**Task goal**
Restate, word for word and with no pictures, the stretch of lines in the data below that begins at the line with "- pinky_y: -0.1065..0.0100" and ends at the line with "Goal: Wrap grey", inclusive.

Collection entries
▼▼▼

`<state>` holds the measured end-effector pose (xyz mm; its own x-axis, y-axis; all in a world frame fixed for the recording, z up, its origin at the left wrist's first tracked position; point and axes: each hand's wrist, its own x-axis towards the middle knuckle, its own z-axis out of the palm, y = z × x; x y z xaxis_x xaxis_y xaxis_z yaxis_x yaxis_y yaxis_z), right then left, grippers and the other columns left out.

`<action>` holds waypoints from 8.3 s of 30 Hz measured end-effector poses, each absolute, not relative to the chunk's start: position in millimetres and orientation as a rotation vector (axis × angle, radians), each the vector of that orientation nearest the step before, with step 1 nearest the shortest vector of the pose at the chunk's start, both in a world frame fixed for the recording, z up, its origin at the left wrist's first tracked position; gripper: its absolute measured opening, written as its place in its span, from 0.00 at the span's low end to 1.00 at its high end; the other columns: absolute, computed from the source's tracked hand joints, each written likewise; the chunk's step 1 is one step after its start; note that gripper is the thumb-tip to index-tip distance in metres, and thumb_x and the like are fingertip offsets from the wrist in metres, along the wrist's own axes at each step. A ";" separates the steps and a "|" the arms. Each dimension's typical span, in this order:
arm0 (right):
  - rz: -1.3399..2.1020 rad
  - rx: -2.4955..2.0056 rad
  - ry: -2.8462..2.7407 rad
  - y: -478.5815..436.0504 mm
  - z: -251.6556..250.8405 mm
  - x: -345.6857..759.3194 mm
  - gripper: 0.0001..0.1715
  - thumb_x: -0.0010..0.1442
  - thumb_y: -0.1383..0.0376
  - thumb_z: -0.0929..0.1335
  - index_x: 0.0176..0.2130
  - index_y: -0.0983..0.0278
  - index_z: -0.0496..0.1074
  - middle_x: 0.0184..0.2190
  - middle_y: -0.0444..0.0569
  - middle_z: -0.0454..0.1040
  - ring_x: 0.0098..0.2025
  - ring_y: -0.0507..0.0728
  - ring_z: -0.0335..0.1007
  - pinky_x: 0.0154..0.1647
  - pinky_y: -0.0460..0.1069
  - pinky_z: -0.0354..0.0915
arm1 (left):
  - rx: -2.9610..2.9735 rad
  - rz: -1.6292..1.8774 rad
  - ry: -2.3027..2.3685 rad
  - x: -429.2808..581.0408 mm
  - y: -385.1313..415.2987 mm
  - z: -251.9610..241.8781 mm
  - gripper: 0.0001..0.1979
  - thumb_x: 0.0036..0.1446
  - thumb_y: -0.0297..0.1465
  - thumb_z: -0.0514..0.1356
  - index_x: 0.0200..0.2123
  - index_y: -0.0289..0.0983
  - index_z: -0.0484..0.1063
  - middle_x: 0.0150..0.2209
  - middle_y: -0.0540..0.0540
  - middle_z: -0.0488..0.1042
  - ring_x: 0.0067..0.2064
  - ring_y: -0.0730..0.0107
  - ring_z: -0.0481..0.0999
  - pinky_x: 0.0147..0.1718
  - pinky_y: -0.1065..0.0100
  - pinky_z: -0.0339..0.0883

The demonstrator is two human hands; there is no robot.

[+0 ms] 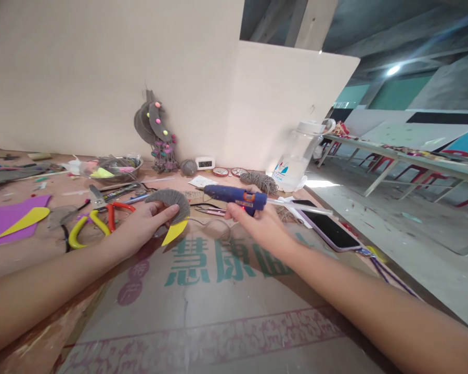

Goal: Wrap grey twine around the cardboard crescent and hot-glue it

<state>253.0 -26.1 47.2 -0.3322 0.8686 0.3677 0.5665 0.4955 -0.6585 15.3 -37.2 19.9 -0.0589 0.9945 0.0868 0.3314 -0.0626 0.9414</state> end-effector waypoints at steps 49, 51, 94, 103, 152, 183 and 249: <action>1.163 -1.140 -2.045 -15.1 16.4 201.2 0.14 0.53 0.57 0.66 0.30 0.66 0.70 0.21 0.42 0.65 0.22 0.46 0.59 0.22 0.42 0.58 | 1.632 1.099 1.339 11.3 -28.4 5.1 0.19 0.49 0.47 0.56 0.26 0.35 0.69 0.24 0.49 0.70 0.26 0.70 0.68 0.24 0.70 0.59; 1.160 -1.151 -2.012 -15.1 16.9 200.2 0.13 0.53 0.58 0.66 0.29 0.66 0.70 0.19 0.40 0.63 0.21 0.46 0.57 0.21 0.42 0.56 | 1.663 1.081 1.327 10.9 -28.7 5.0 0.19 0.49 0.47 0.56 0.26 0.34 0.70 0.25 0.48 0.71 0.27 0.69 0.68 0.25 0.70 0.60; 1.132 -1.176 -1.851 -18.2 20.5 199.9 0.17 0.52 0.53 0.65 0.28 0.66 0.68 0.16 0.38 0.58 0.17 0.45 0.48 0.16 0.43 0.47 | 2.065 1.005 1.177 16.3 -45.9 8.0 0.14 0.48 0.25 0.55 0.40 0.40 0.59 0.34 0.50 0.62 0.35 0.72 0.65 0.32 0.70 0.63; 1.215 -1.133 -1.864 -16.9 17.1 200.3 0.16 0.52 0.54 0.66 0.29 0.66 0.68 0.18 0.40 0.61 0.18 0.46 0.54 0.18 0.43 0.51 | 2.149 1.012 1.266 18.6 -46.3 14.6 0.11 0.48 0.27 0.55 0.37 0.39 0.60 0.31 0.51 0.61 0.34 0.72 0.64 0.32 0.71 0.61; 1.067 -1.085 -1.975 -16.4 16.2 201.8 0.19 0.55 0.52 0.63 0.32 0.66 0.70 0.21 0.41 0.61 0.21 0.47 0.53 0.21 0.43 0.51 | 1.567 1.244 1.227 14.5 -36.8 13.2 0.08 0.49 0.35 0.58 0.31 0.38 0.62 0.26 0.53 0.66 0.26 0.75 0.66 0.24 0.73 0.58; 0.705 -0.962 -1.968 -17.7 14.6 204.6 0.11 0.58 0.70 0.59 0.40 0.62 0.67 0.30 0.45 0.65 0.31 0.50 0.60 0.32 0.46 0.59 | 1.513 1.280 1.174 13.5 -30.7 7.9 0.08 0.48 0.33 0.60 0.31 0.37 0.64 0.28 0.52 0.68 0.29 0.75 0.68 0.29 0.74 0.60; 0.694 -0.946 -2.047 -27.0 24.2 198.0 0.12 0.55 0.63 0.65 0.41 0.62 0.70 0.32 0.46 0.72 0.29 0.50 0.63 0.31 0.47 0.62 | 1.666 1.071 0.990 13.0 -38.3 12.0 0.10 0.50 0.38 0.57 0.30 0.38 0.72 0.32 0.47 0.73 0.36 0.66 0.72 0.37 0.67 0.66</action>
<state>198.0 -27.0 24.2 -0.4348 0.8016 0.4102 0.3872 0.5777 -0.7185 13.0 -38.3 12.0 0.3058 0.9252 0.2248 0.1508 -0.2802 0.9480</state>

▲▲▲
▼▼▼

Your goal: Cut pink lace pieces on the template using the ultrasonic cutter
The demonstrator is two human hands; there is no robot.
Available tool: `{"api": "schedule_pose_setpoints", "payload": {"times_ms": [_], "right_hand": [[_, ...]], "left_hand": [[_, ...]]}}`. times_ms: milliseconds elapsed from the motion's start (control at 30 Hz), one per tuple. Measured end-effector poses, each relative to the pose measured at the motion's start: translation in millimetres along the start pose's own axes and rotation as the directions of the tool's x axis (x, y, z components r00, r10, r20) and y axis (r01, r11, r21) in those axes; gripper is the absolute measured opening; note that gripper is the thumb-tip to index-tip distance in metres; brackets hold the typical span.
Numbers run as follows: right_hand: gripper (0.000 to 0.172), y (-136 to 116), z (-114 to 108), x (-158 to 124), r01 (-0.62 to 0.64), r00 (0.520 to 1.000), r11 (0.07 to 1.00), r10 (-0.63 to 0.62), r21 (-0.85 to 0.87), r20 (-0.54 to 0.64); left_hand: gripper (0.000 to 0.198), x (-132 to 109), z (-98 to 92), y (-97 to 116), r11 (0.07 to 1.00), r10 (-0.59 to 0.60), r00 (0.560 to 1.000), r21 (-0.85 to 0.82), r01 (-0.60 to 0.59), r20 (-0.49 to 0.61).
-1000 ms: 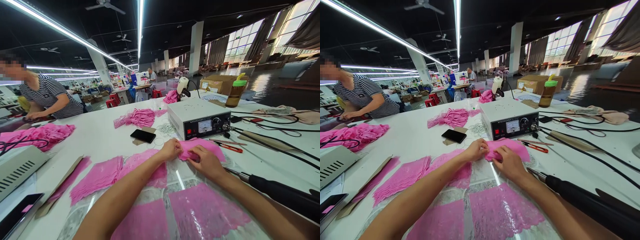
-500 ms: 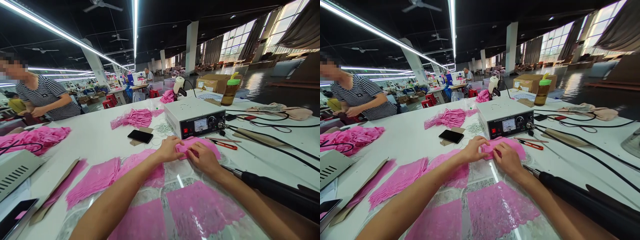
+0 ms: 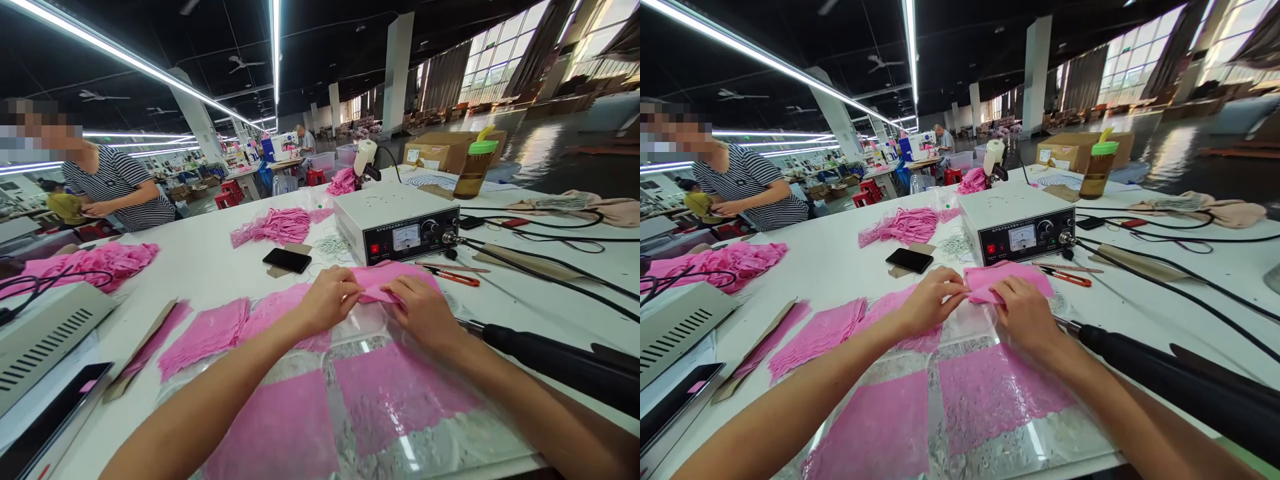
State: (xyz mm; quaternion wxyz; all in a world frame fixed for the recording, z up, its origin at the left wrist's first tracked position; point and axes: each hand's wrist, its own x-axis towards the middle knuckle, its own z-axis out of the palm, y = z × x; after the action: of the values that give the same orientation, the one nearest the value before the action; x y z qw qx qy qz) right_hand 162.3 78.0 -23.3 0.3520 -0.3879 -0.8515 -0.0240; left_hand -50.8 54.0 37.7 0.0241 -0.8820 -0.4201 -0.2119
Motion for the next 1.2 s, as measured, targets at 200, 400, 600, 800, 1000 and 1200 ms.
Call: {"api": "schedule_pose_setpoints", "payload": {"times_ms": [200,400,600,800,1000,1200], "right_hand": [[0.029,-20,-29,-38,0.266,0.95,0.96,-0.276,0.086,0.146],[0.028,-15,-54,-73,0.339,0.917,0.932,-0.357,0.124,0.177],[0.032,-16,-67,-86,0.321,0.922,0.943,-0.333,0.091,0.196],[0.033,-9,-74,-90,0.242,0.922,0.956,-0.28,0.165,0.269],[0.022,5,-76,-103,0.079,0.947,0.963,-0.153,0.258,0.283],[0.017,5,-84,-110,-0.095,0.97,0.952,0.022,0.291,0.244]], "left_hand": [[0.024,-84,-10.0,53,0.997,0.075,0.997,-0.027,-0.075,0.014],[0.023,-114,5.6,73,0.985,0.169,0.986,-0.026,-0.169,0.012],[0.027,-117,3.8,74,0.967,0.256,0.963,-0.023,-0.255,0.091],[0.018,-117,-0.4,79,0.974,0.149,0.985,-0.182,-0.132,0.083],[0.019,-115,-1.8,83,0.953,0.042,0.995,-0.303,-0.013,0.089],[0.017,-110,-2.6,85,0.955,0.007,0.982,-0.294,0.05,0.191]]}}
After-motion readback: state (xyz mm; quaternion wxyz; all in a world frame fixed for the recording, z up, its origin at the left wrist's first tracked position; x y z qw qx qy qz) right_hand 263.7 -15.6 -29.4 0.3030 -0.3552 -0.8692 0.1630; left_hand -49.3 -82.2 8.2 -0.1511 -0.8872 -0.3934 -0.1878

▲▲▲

**Result for this task**
  - pinky_y: -0.1065..0.0100
  - pinky_z: -0.0339..0.0883

The demonstrator is two human hands; there is no robot.

[+0 ms] 

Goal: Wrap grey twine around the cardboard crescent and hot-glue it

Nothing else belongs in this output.